▸ **Activity**: What you return must match the material exactly, with every line present.

——

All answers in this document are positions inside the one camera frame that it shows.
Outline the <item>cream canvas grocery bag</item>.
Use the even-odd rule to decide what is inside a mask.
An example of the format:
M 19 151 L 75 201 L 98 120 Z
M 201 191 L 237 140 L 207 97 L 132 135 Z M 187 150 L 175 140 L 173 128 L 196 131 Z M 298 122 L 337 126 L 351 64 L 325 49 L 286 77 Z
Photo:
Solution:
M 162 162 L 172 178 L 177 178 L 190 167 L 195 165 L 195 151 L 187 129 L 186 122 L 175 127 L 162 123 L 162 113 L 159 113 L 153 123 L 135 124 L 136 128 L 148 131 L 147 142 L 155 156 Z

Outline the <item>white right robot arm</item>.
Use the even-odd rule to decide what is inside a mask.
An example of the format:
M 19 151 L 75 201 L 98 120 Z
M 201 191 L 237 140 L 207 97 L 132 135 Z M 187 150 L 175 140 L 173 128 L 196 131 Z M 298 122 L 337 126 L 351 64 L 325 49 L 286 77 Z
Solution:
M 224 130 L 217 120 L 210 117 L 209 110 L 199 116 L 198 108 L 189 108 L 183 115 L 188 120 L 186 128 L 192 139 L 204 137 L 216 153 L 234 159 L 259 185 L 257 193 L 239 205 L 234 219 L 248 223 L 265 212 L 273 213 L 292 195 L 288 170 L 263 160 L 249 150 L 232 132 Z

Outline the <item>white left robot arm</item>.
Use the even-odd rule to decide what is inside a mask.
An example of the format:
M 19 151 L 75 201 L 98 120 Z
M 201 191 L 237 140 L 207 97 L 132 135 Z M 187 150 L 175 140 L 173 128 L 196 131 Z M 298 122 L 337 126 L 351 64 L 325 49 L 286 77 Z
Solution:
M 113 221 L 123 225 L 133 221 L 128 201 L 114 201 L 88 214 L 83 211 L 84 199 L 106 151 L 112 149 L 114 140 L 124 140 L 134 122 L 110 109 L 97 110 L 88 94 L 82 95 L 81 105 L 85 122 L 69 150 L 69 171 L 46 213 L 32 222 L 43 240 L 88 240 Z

——

▸ **Output for this exercise**:
All answers in this document are positions inside the one camera frame that it shows.
Outline the <item>cream canvas grocery bag</item>.
Use the even-odd rule to decide what is inside a mask.
An example of the format:
M 19 151 L 75 201 L 98 120 Z
M 201 191 L 237 140 L 207 97 L 132 135 Z M 187 150 L 175 140 L 173 128 L 196 131 Z M 298 122 L 337 126 L 351 64 L 325 49 L 286 77 Z
Photo:
Solution:
M 162 162 L 172 178 L 177 178 L 190 167 L 195 165 L 195 151 L 187 129 L 186 122 L 175 127 L 162 123 L 162 113 L 159 113 L 153 123 L 135 124 L 136 128 L 148 131 L 147 142 L 155 156 Z

Outline the <item>white right robot arm</item>.
Use the even-odd rule to decide what is inside a mask.
An example of the format:
M 19 151 L 75 201 L 98 120 Z
M 201 191 L 237 140 L 207 97 L 132 135 Z M 187 150 L 175 140 L 173 128 L 196 131 Z M 298 122 L 337 126 L 351 64 L 325 49 L 286 77 Z
Solution:
M 224 130 L 217 120 L 210 117 L 209 110 L 199 116 L 198 108 L 189 108 L 183 115 L 188 120 L 186 128 L 192 139 L 204 137 L 216 153 L 234 159 L 259 185 L 257 193 L 239 205 L 234 219 L 248 223 L 265 212 L 273 213 L 292 195 L 288 170 L 263 160 L 249 150 L 232 132 Z

Outline the <item>white left robot arm</item>.
Use the even-odd rule to decide what is inside a mask.
An example of the format:
M 19 151 L 75 201 L 98 120 Z
M 201 191 L 237 140 L 207 97 L 132 135 Z M 187 150 L 175 140 L 173 128 L 196 131 Z M 298 122 L 337 126 L 351 64 L 325 49 L 286 77 Z
Solution:
M 113 221 L 123 225 L 133 221 L 128 201 L 114 201 L 88 214 L 83 211 L 84 199 L 106 151 L 112 149 L 114 140 L 124 140 L 134 122 L 110 109 L 97 110 L 88 94 L 82 95 L 81 105 L 85 122 L 69 150 L 69 171 L 46 213 L 32 222 L 43 240 L 88 240 Z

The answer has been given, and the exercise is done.